# [Task]
With the pictures left out, restate exactly the part below that opens with the line containing "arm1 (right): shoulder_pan" and closes with the line containing "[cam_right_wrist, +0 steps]".

# [Data provided]

■ ■ ■ ■ ■ ■ ■

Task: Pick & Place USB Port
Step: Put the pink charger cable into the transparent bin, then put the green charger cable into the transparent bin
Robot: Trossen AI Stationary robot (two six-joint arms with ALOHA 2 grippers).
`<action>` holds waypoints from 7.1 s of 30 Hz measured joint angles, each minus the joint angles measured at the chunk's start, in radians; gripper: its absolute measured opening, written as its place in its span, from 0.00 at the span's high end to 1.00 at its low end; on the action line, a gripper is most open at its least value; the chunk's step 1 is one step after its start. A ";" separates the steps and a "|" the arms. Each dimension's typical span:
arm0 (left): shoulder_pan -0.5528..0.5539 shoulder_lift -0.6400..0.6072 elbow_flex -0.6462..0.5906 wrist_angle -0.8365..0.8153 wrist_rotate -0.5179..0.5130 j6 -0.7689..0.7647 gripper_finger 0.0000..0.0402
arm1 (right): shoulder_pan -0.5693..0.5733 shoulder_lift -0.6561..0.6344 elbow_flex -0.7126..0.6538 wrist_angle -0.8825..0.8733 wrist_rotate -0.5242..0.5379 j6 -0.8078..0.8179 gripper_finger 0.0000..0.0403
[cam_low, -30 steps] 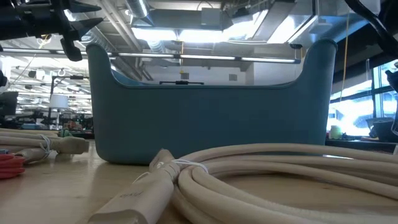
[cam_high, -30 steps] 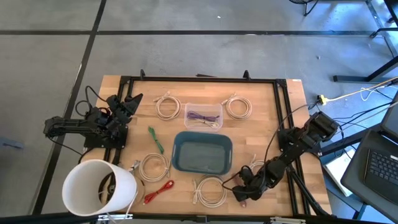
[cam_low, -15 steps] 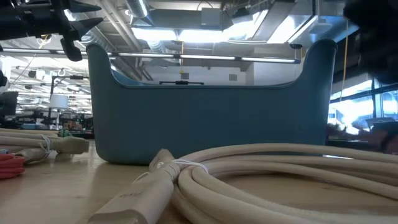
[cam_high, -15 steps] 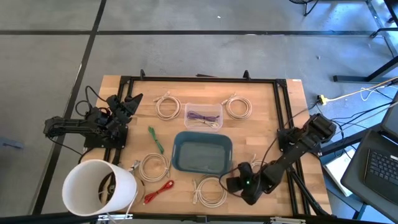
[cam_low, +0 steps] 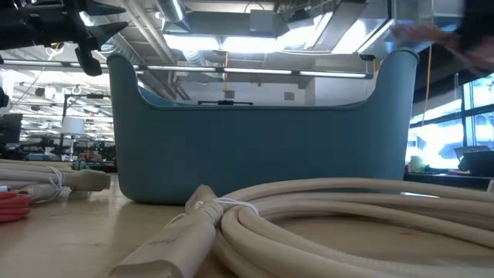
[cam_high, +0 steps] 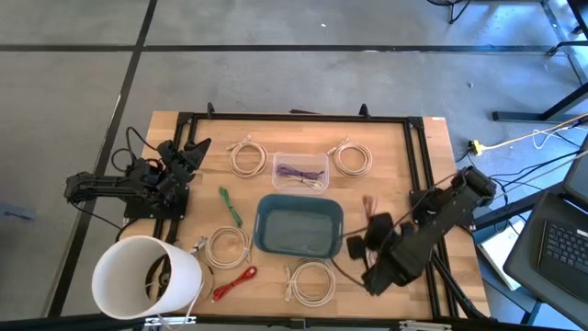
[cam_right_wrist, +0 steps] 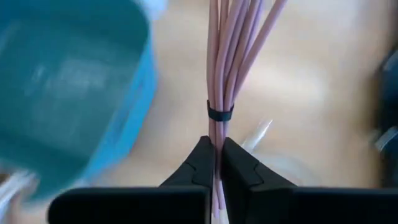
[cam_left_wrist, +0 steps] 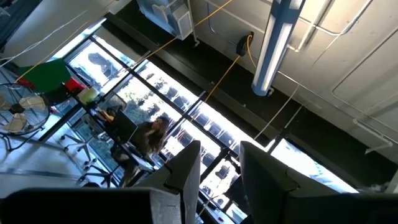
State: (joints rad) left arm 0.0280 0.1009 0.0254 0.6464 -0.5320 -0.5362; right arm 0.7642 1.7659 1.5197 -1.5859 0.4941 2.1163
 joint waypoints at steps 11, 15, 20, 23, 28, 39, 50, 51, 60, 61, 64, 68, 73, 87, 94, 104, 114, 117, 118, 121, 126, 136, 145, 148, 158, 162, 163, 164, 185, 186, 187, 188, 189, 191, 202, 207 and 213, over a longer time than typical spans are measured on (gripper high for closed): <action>0.000 0.000 0.000 0.004 0.000 0.000 0.74 | -0.516 -0.149 -0.051 0.349 -0.026 -1.234 0.98; 0.000 0.000 0.000 0.001 0.000 0.000 0.74 | -0.762 -0.178 -0.047 0.541 -0.250 -1.662 0.98; 0.000 0.000 0.000 0.000 0.000 0.000 0.74 | -0.984 -0.175 -0.044 0.630 -0.464 -1.913 0.98; 0.000 0.000 0.000 0.000 0.000 0.000 0.74 | -1.054 -0.142 -0.044 0.629 -0.539 -2.009 0.98; 0.000 0.000 0.000 0.000 0.000 0.000 0.74 | -1.083 -0.048 -0.017 0.610 -0.593 -2.146 0.98; 0.000 0.000 0.000 0.000 0.000 0.000 0.74 | -1.082 0.266 0.446 0.300 -0.593 -2.354 0.98; 0.000 0.000 0.000 0.000 0.000 0.000 0.74 | -1.082 0.494 0.598 0.114 -0.598 -2.412 0.98; 0.000 0.000 0.000 0.000 0.000 0.000 0.74 | -1.082 0.503 0.597 0.117 -0.615 -2.410 0.98; 0.000 0.000 0.000 0.000 0.000 0.000 0.74 | -1.050 0.569 0.597 0.166 -0.691 -2.390 0.98; 0.000 0.000 0.000 0.000 0.000 0.000 0.74 | -1.048 0.577 0.597 0.170 -0.705 -2.390 0.98; 0.000 0.000 0.000 0.000 0.000 0.000 0.74 | -1.047 0.613 0.597 0.177 -0.717 -2.390 0.98; 0.000 0.000 0.000 0.000 0.000 0.000 0.74 | -1.050 0.654 0.596 0.176 -0.716 -2.390 0.98; 0.000 0.000 0.000 0.000 0.000 0.000 0.74 | -1.052 0.680 0.596 0.187 -0.693 -2.390 0.98; 0.000 0.000 0.000 0.000 0.000 0.000 0.74 | -1.052 0.666 0.663 0.121 -0.680 -2.316 0.61; 0.000 0.000 0.000 0.000 0.000 0.000 0.74 | -1.052 0.629 0.830 0.029 -0.638 -2.274 0.57; 0.000 0.000 0.000 0.002 0.000 0.000 0.74 | -1.052 0.234 0.730 0.014 -0.545 -2.074 0.62; 0.000 0.000 0.000 0.008 0.000 -0.002 0.74 | -0.921 -0.114 0.730 0.014 -0.303 -1.830 0.64; 0.000 0.000 0.000 0.008 0.004 -0.003 0.74 | -0.852 -0.178 0.730 0.014 -0.242 -1.773 0.64; 0.000 0.000 0.000 0.008 0.005 -0.003 0.74 | -0.828 -0.193 0.730 0.014 -0.222 -1.761 0.64; 0.000 0.000 0.000 0.006 0.018 -0.001 0.74 | -0.752 -0.225 0.730 0.015 -0.177 -1.756 0.64; 0.000 0.000 0.000 0.005 0.014 0.067 0.74 | -0.620 -0.269 0.636 0.040 -0.046 -1.699 0.64; 0.000 0.000 0.000 0.001 0.013 0.030 0.74 | -0.497 -0.558 -0.067 0.325 0.052 -1.385 0.64; 0.000 0.000 0.013 -0.200 0.238 0.046 0.74 | -0.497 -0.962 -0.466 0.543 0.082 -1.189 0.63; 0.000 0.002 0.090 -0.495 0.248 0.002 0.74 | -0.497 -1.081 -0.589 0.715 0.116 -1.181 0.63; 0.001 0.216 0.498 -1.096 0.310 0.296 0.74 | -0.502 -1.219 -0.792 0.946 0.109 -1.181 0.63; 0.001 0.417 0.626 -1.259 0.378 0.427 0.74 | -0.502 -1.219 -0.792 0.955 0.108 -1.181 0.63; 0.001 0.473 0.654 -1.305 0.403 0.455 0.74 | -0.502 -1.219 -0.792 0.958 0.108 -1.181 0.63; 0.000 0.529 0.681 -1.355 0.424 0.483 0.73 | -0.502 -1.219 -0.792 0.958 0.108 -1.181 0.63; 0.000 1.248 0.853 -1.788 0.451 1.102 0.63 | -0.502 -1.219 -0.791 0.976 0.086 -1.181 0.63; 0.000 1.259 0.853 -1.777 0.456 1.112 0.63 | -0.502 -1.219 -0.791 0.975 0.086 -1.182 0.63; 0.000 1.268 0.853 -1.765 0.463 1.123 0.64 | -0.502 -1.219 -0.791 0.975 0.086 -1.183 0.63; 0.000 1.277 0.853 -1.759 0.473 1.139 0.64 | -0.502 -1.219 -0.791 0.975 0.086 -1.186 0.63; 0.000 1.288 0.853 -1.754 0.486 1.152 0.64 | -0.502 -1.219 -0.791 0.975 0.086 -1.189 0.63; 0.000 1.308 0.853 -1.735 0.503 1.171 0.64 | -0.502 -1.219 -0.791 0.975 0.087 -1.200 0.63; 0.018 1.382 0.827 -1.630 0.533 1.105 0.66 | -0.502 -1.219 -0.791 0.974 0.089 -1.204 0.64; 0.075 1.322 0.700 -1.593 0.575 1.032 0.69 | -0.502 -1.219 -0.791 0.973 0.089 -1.207 0.64; 0.083 1.243 0.578 -1.523 0.604 1.091 0.73 | -0.502 -1.219 -0.791 0.973 0.089 -1.208 0.64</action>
State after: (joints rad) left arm 0.1109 1.3442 0.6031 -0.8765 0.0719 0.5546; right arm 0.2623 0.5472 0.7292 -0.6125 0.5831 0.9085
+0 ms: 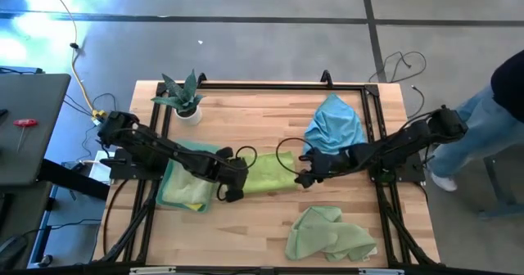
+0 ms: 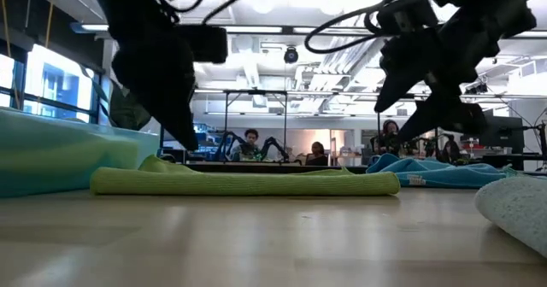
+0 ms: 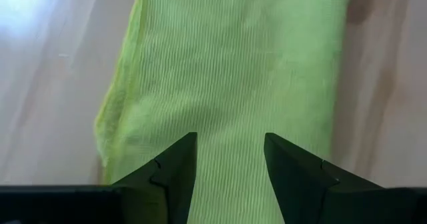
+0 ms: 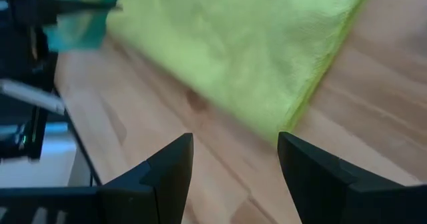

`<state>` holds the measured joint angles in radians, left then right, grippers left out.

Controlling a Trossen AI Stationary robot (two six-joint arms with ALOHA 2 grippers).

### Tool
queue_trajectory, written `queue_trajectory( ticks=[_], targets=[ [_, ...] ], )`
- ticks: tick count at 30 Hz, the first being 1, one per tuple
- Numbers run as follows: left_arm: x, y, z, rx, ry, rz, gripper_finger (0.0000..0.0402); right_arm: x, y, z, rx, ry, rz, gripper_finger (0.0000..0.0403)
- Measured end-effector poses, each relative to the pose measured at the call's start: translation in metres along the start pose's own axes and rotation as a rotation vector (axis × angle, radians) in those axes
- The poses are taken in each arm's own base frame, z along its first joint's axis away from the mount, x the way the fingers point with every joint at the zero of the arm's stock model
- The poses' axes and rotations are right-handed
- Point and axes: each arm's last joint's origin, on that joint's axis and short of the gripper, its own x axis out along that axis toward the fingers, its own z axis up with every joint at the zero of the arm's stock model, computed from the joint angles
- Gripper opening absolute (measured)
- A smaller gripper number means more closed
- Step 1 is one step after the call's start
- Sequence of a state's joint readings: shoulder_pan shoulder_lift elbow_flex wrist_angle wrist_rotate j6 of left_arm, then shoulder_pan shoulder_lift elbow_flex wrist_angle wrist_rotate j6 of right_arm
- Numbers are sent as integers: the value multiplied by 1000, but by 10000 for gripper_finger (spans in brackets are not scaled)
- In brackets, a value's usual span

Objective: Fold microfiber towels
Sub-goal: Fold the light green microfiber towel

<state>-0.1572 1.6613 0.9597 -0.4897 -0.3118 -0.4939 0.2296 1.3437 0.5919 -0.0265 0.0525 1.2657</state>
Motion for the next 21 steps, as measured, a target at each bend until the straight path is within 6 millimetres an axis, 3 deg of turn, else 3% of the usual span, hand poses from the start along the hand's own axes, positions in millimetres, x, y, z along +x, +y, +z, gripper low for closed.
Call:
queue_trajectory(
  ticks=[7, 21],
  targets=[
    [20, -10, 11, -40, -116, -60, 165, 2, -3, -2, 163, -112, -64, 211],
    [62, -22, 15, -32, -181, -112, 165, 32, -6, -26, 358, -64, -115, 211]
  ],
)
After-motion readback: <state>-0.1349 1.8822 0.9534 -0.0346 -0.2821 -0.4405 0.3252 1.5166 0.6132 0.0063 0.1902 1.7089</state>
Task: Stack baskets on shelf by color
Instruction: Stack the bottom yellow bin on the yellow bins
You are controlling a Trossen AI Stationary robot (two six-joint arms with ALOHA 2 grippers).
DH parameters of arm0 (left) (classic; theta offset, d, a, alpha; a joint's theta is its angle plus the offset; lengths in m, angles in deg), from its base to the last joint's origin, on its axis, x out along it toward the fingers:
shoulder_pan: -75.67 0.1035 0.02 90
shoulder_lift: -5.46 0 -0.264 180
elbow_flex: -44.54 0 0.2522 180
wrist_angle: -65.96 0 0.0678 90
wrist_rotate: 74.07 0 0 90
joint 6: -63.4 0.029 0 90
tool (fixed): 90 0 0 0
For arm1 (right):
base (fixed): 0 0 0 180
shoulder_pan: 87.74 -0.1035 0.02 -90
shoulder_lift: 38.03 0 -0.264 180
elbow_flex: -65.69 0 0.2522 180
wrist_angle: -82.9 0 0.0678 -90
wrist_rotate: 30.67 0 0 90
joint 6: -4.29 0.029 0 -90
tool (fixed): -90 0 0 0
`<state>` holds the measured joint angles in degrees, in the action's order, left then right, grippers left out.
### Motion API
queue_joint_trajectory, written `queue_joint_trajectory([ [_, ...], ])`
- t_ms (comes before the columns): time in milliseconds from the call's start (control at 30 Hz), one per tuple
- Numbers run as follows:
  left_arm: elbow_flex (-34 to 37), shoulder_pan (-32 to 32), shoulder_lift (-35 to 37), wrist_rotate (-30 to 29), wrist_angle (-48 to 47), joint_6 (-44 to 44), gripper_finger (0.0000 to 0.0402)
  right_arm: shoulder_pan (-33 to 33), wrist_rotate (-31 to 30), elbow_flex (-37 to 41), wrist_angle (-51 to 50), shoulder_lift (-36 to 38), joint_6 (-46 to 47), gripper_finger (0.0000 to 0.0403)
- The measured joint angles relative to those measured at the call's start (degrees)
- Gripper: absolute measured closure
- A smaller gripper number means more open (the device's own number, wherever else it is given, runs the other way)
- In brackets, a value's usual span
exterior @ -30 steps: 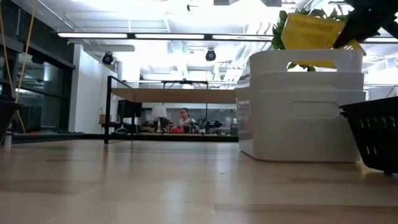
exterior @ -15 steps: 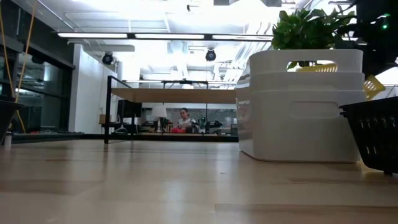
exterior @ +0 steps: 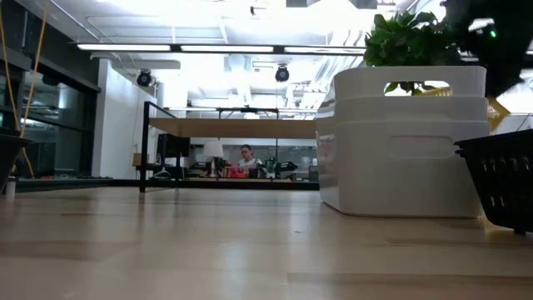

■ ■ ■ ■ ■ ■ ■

# [Response for this exercise]
arm1 (right): shoulder_pan -0.5693..0.5733 shoulder_lift -0.6561..0.6344 elbow_flex -0.7126..0.6538 wrist_angle -0.8825..0.8733 wrist_rotate -0.5242..0.5379 j6 -0.8078..0.8179 gripper_finger 0.0000..0.0403
[cam_low, -30 steps] 
[cam_high, -30 steps] 
[cam_low, -15 steps] 
[cam_high, -15 steps] 
[cam_low, +0 steps] 
[cam_high, +0 steps] 
[cam_right_wrist, +0 steps] 

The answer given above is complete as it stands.